╭──
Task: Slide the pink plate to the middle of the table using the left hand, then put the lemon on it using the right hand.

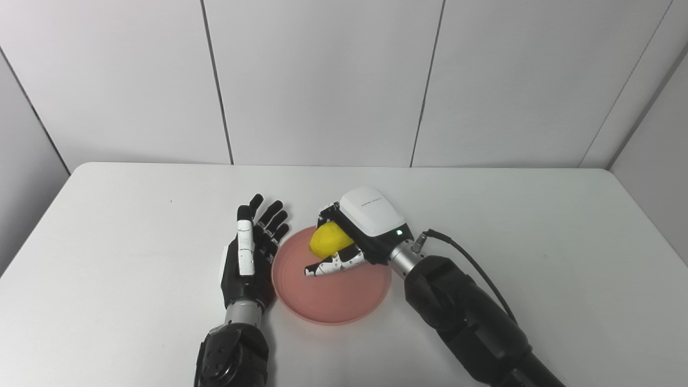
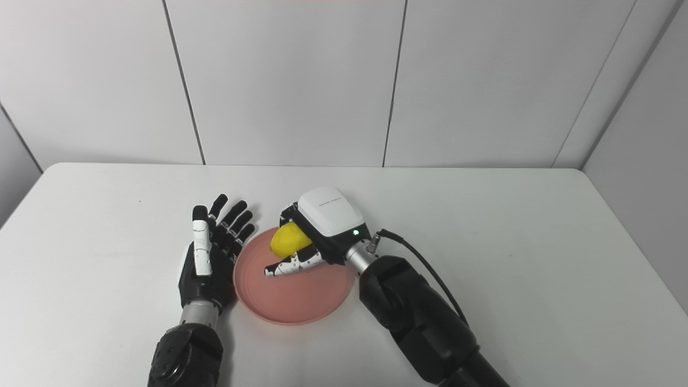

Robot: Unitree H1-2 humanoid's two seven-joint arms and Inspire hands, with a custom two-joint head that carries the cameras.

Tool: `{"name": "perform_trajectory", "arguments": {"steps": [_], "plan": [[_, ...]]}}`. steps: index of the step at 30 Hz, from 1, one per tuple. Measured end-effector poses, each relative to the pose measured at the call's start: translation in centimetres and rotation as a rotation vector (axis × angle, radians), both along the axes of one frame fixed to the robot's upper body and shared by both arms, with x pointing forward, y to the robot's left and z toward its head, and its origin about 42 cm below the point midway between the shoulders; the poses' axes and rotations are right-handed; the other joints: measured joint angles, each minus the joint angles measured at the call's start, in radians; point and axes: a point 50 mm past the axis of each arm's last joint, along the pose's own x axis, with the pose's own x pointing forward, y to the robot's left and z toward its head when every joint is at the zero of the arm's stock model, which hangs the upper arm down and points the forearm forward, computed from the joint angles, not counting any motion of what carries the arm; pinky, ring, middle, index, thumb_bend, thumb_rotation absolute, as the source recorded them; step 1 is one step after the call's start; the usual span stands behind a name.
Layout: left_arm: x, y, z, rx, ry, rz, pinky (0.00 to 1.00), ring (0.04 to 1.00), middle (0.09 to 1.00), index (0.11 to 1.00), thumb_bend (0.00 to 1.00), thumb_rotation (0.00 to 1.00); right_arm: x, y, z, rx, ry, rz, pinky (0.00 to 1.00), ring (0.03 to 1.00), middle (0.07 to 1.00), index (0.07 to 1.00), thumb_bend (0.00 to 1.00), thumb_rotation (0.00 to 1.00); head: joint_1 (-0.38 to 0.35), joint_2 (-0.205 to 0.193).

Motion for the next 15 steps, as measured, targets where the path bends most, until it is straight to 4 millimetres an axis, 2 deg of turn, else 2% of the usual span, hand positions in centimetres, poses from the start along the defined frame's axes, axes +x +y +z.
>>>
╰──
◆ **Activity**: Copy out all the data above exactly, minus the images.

◆ **Answer section**:
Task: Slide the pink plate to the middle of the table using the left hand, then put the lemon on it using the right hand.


Robot: Unitree H1-2 humanoid's two seven-joint arms and Inspire hands, with a custom two-joint head that carries the cameras.

Tool: `{"name": "perform_trajectory", "arguments": {"steps": [_], "plan": [[_, ...]]}}`. steps: index of the step at 30 Hz, from 1, one per tuple. Measured end-effector poses, each relative to the pose measured at the call's start: translation in centimetres and rotation as a rotation vector (axis × angle, radians), both along the axes of one frame fixed to the robot's upper body and shared by both arms, with x pointing forward, y to the robot's left and z toward its head, and its origin about 42 cm below the point midway between the shoulders; the poses' axes and rotations are right-handed; the other joints: measured joint angles, each minus the joint angles measured at the call's start, in radians; point and axes: a point 50 mm past the axis of each arm's last joint, along the pose's own x axis, with the pose's own x pointing forward, y to the robot's left and z toward its head when every joint is at the zero of the arm's stock model, which hangs the upper arm down and points the forearm forward, computed from the joint angles, not counting any motion of what carries the arm; pinky, ring, middle, index, thumb_bend, thumb_rotation absolute, as the source recorded them; step 1 is one step after the call's start; the usual span stands behind a name.
Layout: left_arm: x, y, z, rx, ry, rz, pinky (0.00 to 1.00), ring (0.04 to 1.00), middle (0.09 to 1.00), index (0.11 to 1.00), thumb_bend (0.00 to 1.00), thumb_rotation (0.00 to 1.00); right_arm: x, y, z, rx, ry, rz, pinky (0.00 to 1.00), ring (0.03 to 1.00), middle (0.07 to 1.00), index (0.07 to 1.00), thumb_bend (0.00 to 1.00), thumb_rotation (0.00 to 1.00); head: joint_1 (-0.38 to 0.35), joint_2 (-0.205 to 0.193).

Motion for the next 15 steps, as measured, targets where the path bends most, until it is straight to 4 millimetres an axis, 2 deg of turn, else 2% of the usual span, hand positions in centimetres, poses from the start along the defined frame's axes, axes +x +y +z.
>>>

The output requires no further additions.